Everyone has one recipe that they go back to time and time again! This one is a favorite in our household. Yes, I had to make it and serve it to my husband as if it was just normal chili and sure, he asked some questions. But since that first fateful day I made this recipe, it makes at least a monthly appearance in our house from October to March!

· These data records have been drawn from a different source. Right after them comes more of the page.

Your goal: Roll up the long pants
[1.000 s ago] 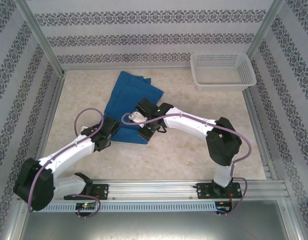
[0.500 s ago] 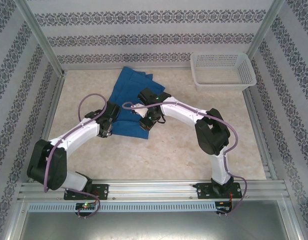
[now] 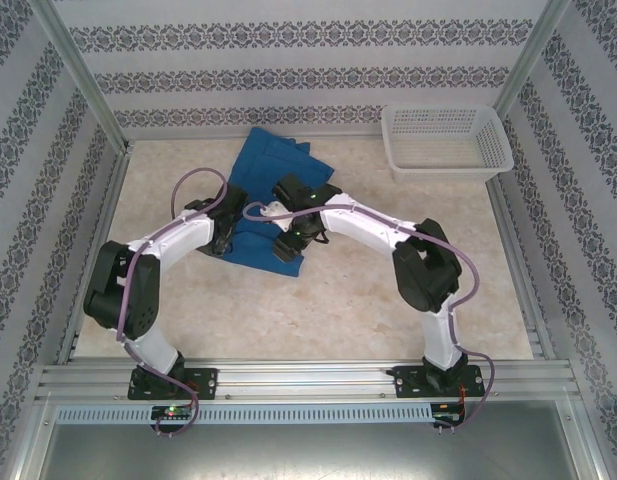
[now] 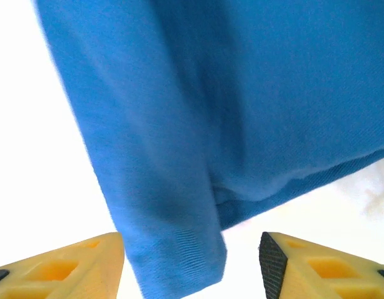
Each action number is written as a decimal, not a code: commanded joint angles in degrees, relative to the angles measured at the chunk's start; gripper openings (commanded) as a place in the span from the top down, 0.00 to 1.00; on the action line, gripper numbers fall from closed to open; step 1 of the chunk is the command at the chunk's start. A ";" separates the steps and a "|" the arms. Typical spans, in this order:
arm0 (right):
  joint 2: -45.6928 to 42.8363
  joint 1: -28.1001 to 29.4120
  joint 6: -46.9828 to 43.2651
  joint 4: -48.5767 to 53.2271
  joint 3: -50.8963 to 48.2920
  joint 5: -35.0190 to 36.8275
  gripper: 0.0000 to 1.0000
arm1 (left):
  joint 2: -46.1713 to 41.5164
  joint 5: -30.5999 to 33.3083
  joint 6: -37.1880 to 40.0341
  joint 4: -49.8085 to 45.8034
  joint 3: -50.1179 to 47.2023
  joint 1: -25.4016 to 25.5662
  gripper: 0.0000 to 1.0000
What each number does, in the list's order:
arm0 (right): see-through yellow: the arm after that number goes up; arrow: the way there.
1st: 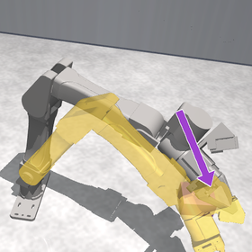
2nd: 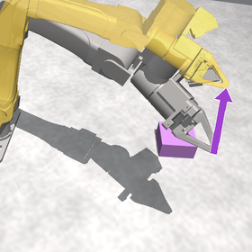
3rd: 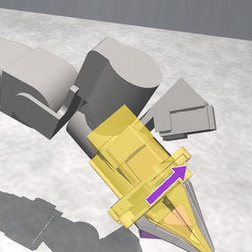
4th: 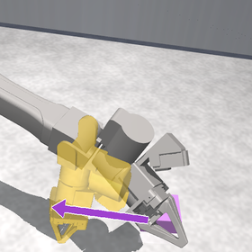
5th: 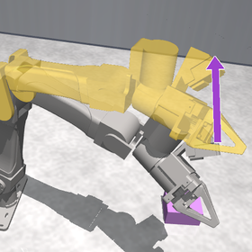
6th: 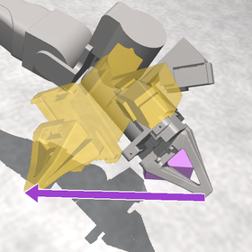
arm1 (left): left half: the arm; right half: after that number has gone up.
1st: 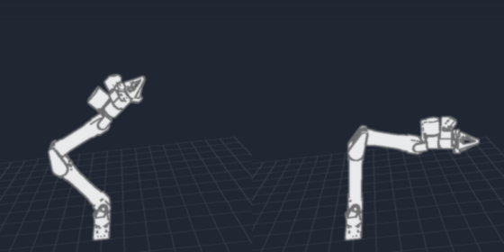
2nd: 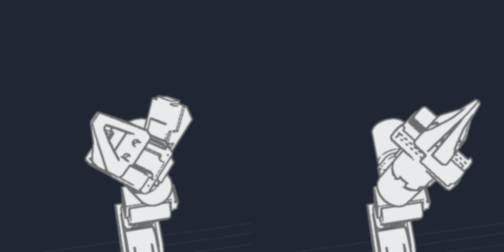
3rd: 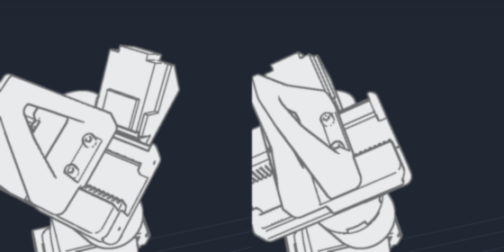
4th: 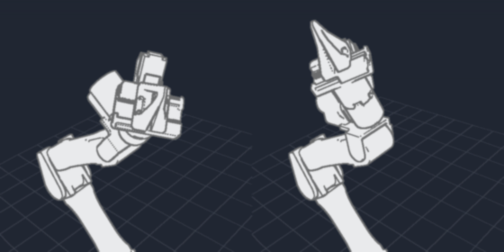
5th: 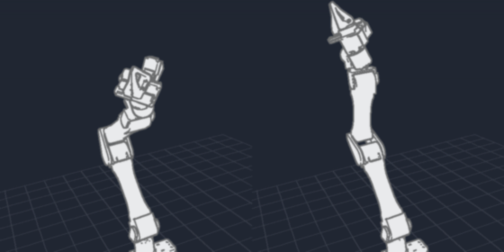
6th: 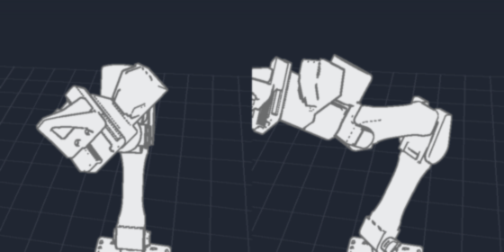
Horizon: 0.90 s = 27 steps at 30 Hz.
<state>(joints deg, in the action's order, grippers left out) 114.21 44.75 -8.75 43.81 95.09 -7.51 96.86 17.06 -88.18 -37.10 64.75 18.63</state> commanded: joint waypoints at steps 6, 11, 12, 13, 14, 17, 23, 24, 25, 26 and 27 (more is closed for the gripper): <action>-4.48 13.47 -2.24 -7.35 -4.86 17.16 0.30 | 3.08 -4.87 1.08 1.59 3.01 -0.68 0.94; 1.04 14.05 -5.39 -11.32 -6.97 19.74 0.29 | 1.91 -5.52 0.99 1.69 1.60 -0.97 0.95; 1.95 14.05 -6.11 -12.38 -7.24 20.47 0.28 | 1.47 -5.62 0.87 1.96 1.12 -1.26 0.95; 2.86 14.05 -7.09 -13.08 -7.22 21.30 0.26 | 1.00 -5.76 0.83 2.16 0.57 -1.45 0.94; 3.58 14.05 -7.95 -13.73 -6.98 21.99 0.26 | 0.68 -6.04 0.74 2.49 0.15 -1.61 0.95; 6.05 13.97 -10.87 -15.34 -5.43 23.71 0.23 | -0.13 -6.92 0.46 2.82 -0.58 -1.86 0.95; 10.13 13.08 -14.81 -20.36 -1.17 26.72 0.23 | -2.22 -8.53 -0.24 3.72 -2.47 -1.92 0.94; 10.80 12.96 -16.09 -21.46 -0.59 27.41 0.23 | -2.49 -8.78 -0.24 3.81 -2.79 -1.91 0.94; 11.31 12.91 -17.38 -23.05 -0.10 28.01 0.23 | -2.80 -9.01 -0.24 3.92 -3.17 -1.87 0.95; 11.75 12.78 -18.94 -24.49 0.16 28.24 0.23 | -3.00 -9.27 -0.29 3.89 -3.38 -1.86 0.94; 12.32 12.50 -20.48 -26.07 0.39 28.46 0.23 | -3.32 -9.64 -0.39 4.13 -3.73 -1.89 0.95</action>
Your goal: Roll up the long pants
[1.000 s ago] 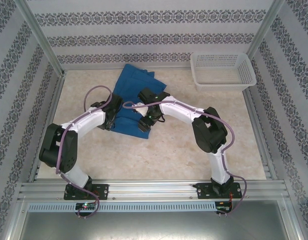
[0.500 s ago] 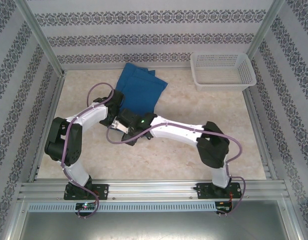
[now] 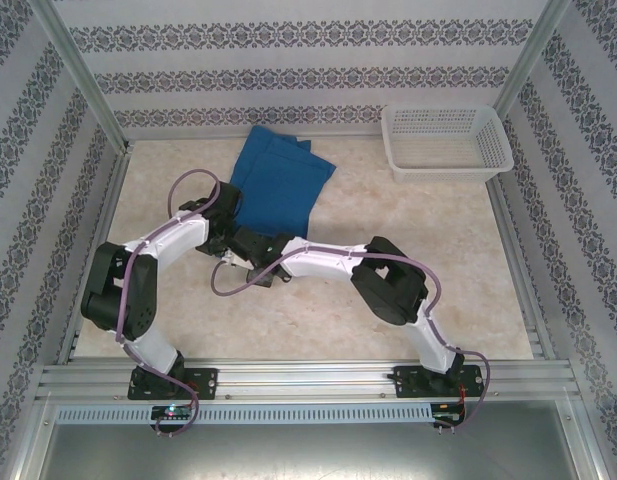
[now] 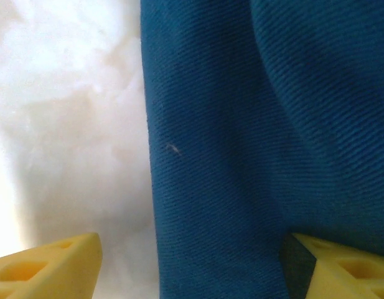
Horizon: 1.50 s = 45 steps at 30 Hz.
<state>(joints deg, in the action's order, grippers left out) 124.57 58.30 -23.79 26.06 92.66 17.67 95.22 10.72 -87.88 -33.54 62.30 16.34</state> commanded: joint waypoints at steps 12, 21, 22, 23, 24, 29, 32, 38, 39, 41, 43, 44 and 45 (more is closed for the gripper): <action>7.41 -8.17 -1.60 -2.26 11.04 -9.67 1.00 | -5.75 -4.63 1.79 4.69 -2.27 -0.40 0.04; 2.44 -9.14 8.60 5.44 11.56 -17.83 1.00 | -10.08 -2.50 9.98 -2.24 8.85 -6.19 0.00; 2.21 -9.33 9.94 7.43 12.18 -20.09 1.00 | -10.56 -2.89 10.41 -2.68 9.23 -6.21 0.00; 2.11 -9.58 11.48 9.96 13.69 -22.43 1.00 | -11.26 -3.53 10.21 -2.59 8.84 -6.20 0.00; 1.99 -9.85 12.54 11.66 14.72 -24.38 1.00 | -12.04 -4.06 9.96 -2.17 8.12 -6.17 0.00; 1.17 -11.22 15.77 18.99 19.19 -32.87 1.00 | -17.02 -5.81 7.11 1.12 -0.19 -6.06 0.00; 1.89 -12.35 16.54 23.63 23.34 -36.75 1.00 | -20.19 -6.85 6.16 2.69 -5.34 -5.29 0.00; 5.48 -14.60 18.16 31.81 32.65 -45.13 1.00 | -24.01 -5.14 4.82 6.68 -13.13 -2.30 0.00; 5.89 -14.67 18.61 32.36 33.27 -46.56 1.00 | -24.03 -4.82 4.89 7.26 -13.59 -2.14 0.00; 6.30 -14.77 19.76 33.51 34.37 -49.75 1.00 | -23.62 -3.96 4.91 7.53 -13.50 -1.77 0.00; 6.43 -14.71 20.14 34.76 34.65 -51.62 1.00 | -23.00 -3.19 5.17 7.46 -12.70 -1.74 0.00; 6.32 -14.60 20.10 35.22 34.30 -52.00 1.00 | -22.62 -2.72 5.38 7.33 -12.15 -1.75 0.00; 6.20 -14.51 19.91 35.73 33.97 -52.31 1.00 | -22.36 -2.35 5.52 7.18 -11.51 -1.73 0.00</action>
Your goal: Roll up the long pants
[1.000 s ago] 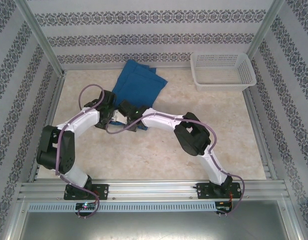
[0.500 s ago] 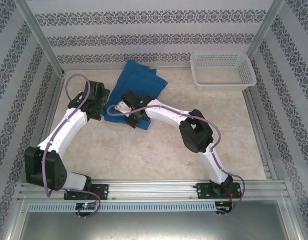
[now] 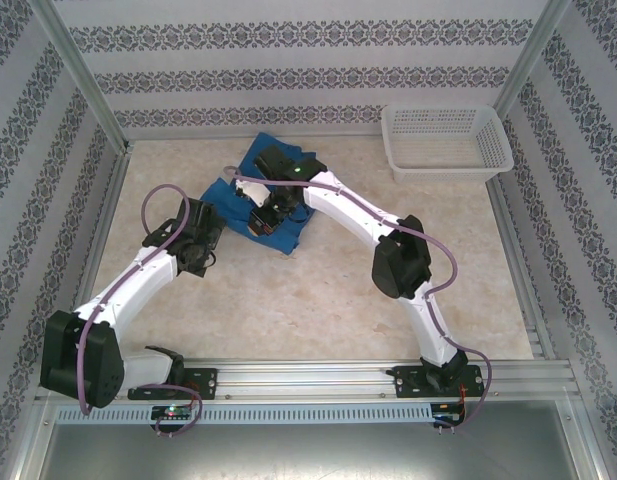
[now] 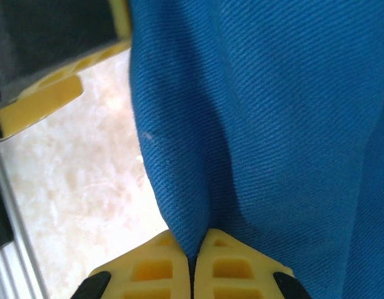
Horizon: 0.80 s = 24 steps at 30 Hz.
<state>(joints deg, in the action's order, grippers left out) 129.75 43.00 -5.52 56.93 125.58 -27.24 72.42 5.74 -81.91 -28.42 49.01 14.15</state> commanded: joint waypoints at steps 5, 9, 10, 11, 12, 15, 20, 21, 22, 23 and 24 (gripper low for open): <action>-0.27 1.27 1.26 5.52 -3.42 -9.00 1.00 | 2.56 3.11 0.23 2.26 5.52 0.51 0.00; -1.43 1.84 1.39 5.03 -6.60 -11.32 1.00 | 4.93 2.83 0.12 2.84 7.03 0.55 0.00; -1.65 2.06 1.25 5.11 -7.14 -11.60 1.00 | 5.33 2.66 0.04 3.13 7.22 0.64 0.00; -1.68 2.24 0.99 5.33 -7.69 -11.33 1.00 | 5.79 2.48 -0.11 3.35 7.42 0.67 0.00; -1.69 2.34 0.71 5.59 -8.03 -11.09 1.00 | 5.98 2.35 -0.25 3.60 7.58 0.65 0.00; -1.46 2.21 0.39 5.63 -8.75 -10.64 1.00 | 6.59 2.22 -0.43 3.78 8.18 1.14 0.00; -0.67 2.17 0.81 5.22 -7.36 -11.25 1.00 | 7.21 1.82 -1.61 4.31 7.47 2.48 0.00; -0.39 2.17 0.86 5.34 -6.97 -11.25 1.00 | 7.21 1.73 -2.03 4.38 7.12 2.74 0.00; -0.09 2.11 0.79 5.54 -6.43 -11.08 1.00 | 7.21 1.37 -2.48 4.66 6.56 3.05 0.00; 0.15 2.09 0.77 5.78 -5.83 -11.08 1.00 | 7.16 0.94 -3.00 5.07 5.90 3.46 0.00; 0.45 1.93 0.69 5.91 -5.34 -11.15 1.00 | 7.09 0.59 -3.39 5.53 5.36 3.68 0.00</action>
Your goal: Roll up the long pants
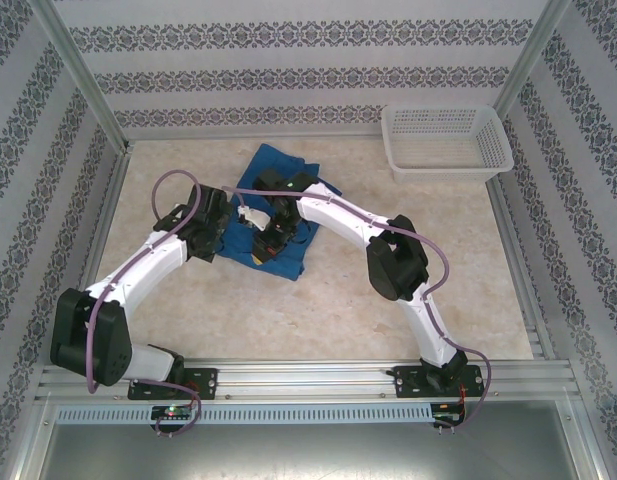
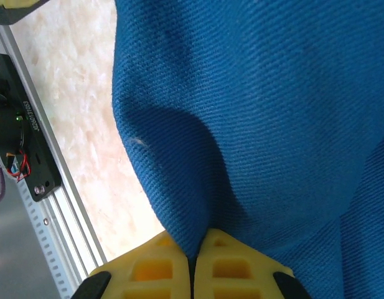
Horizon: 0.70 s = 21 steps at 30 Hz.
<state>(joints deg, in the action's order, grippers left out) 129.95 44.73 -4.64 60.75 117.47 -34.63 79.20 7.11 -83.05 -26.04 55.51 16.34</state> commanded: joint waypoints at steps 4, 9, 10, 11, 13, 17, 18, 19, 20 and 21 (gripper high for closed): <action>1.26 -0.22 -0.12 3.09 5.15 -4.59 1.00 | -0.11 0.47 -3.04 6.25 -4.07 3.64 0.00; 1.42 -0.44 0.12 4.19 7.76 -4.48 1.00 | 2.42 -1.29 -5.32 8.80 -5.70 4.16 0.00; 1.27 -0.59 0.07 4.27 7.94 -4.54 1.00 | 2.67 -1.31 -5.29 8.90 -5.59 4.32 0.00; 1.21 -0.72 0.08 4.45 8.19 -4.73 1.00 | 3.04 -1.21 -5.11 9.07 -5.32 4.52 0.00; 1.15 -0.81 0.17 4.64 8.39 -5.30 1.00 | 3.70 -0.90 -4.48 9.23 -4.67 4.49 0.06; 0.59 -0.97 -0.01 4.98 7.83 -5.45 1.00 | 5.85 -0.26 -1.27 9.51 -2.79 4.46 1.00; 0.48 -1.03 -0.01 4.94 7.45 -5.29 1.00 | 6.55 -0.55 -0.10 9.92 -2.30 4.32 1.00; 0.27 -1.11 -0.08 4.99 7.10 -5.12 1.00 | 7.03 -0.91 0.68 10.57 -2.08 4.30 1.00; 0.05 -1.28 -0.10 4.90 6.49 -4.63 1.00 | 7.36 -0.92 0.82 10.19 -1.79 4.23 1.00; -0.31 -1.31 -0.15 4.75 5.86 -3.60 1.00 | 7.61 -0.51 0.38 8.83 -1.38 4.28 1.00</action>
<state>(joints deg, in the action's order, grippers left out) 132.07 43.46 -4.38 65.56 123.46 -35.22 85.76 7.49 -84.71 -18.41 51.72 19.57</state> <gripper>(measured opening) 0.069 0.047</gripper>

First things first, add some VEGGIES to your chili! It makes so much difference and it has such a fresh, crunchy flavor that adds so much to the overall pot of goodness. Here are the ingredients I use:
1 Red Pepper
1 Green Pepper
1 Red Onion*
2 cans Diced Tomatoes and Green Chilies
1 can Great Northern Beans
1 can Kidney Beans
1 can of Pumpkin Puree (not pie filling)
2 lbs. Ground Turkey
Extra Virgin Olive Oil
1 Big Pot to cook chili in
First, we chop the peppers and onions. Then we splash a little Extra Virgin Olive Oil into the pan on the stove, once it is hot add the peppers and onions to sauté. While these are sauteing now is a great time to bust out that can opener and open all of your cans. I drain both of the beans but do not rinse them.
After about 4 minutes add your ground turkey to the pot with the peppers and onions. This will take about 10-12 minutes to cook your ground turkey. Once it is cooked, you can add in your canned goods! Be sure to mix them all in well. Add the pumpkin puree last, and watch as this lump of vitamins turns into a golden bed for the rest of the chili.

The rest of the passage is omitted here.